WHAT YOU ARE ASKED TO DO:
Everything in the listing below needs restating exactly, apart from the pictures.

= Beginning of Section =

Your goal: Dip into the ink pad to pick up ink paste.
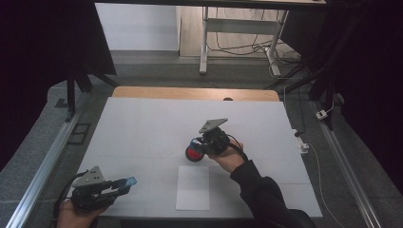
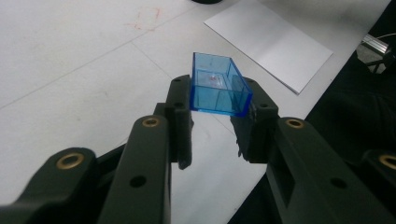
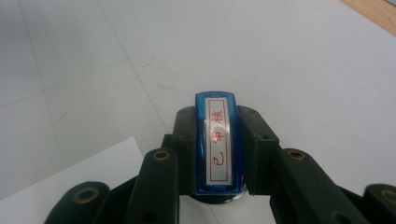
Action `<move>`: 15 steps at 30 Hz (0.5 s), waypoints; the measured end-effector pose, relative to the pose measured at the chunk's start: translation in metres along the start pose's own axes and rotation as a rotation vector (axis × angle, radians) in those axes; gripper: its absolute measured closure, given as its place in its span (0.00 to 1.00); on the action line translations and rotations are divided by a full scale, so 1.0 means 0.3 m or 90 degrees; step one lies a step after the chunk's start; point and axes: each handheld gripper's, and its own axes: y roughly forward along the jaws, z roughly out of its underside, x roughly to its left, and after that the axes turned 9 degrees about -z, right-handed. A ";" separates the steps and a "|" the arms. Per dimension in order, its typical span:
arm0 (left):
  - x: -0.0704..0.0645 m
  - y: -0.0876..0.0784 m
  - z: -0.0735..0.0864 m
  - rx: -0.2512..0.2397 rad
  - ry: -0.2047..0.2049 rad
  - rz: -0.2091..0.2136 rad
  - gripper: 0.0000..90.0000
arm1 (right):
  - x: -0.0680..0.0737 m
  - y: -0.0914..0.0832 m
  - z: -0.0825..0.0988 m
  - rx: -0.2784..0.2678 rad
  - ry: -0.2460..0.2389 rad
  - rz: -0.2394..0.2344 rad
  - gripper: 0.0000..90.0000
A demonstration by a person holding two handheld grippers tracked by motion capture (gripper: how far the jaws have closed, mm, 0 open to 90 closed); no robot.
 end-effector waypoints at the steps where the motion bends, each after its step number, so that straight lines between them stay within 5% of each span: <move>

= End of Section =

TASK RESPONSE:
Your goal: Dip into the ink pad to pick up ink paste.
Action `<move>`: 15 steps at 30 Hz (0.5 s), waypoints; the measured end-effector pose, relative to the pose measured at the chunk's start: translation in metres along the start pose's own axes and rotation as a rotation vector (axis × angle, radians) in those axes; gripper: its absolute measured closure, given as its place in its span (0.00 to 1.00); on the action line translations and rotations are divided by a full scale, so 1.0 means 0.3 m or 90 degrees; step one lies a step after the chunk's start; point and axes: each handheld gripper's, and its own axes: y roughly forward along the jaws, z roughly out of its underside, x roughly to its left, and after that the axes turned 9 degrees about -z, right-handed. A ";" separates the steps and a "|" the arms. Per dimension in order, its typical span:
arm0 (left):
  - x: -0.0704..0.0645 m
  - y: -0.0876..0.0784 m
  - z: -0.0735..0.0864 m
  - rx: -0.2512..0.2397 rad
  - ry: -0.2047..0.2049 rad
  - rz: -0.2091..0.2136 rad
  - gripper: 0.0000..90.0000
arm1 (right):
  - x: -0.0680..0.0737 m
  - y: -0.0914..0.0832 m
  - z: -0.0825..0.0988 m
  - rx: -0.2784..0.2678 rad
  - ry: -0.2460..0.2389 rad
  - rz: -0.2394..0.2344 rad
  - gripper: 0.0000..90.0000
A demonstration by a person holding two handheld grippers tracked by motion capture (gripper: how far the jaws have closed, mm, 0 open to 90 closed); no robot.
 end-effector waypoints at the steps where the motion bends, each after its step number, so that straight lines between them stay within 5% of each span: <move>

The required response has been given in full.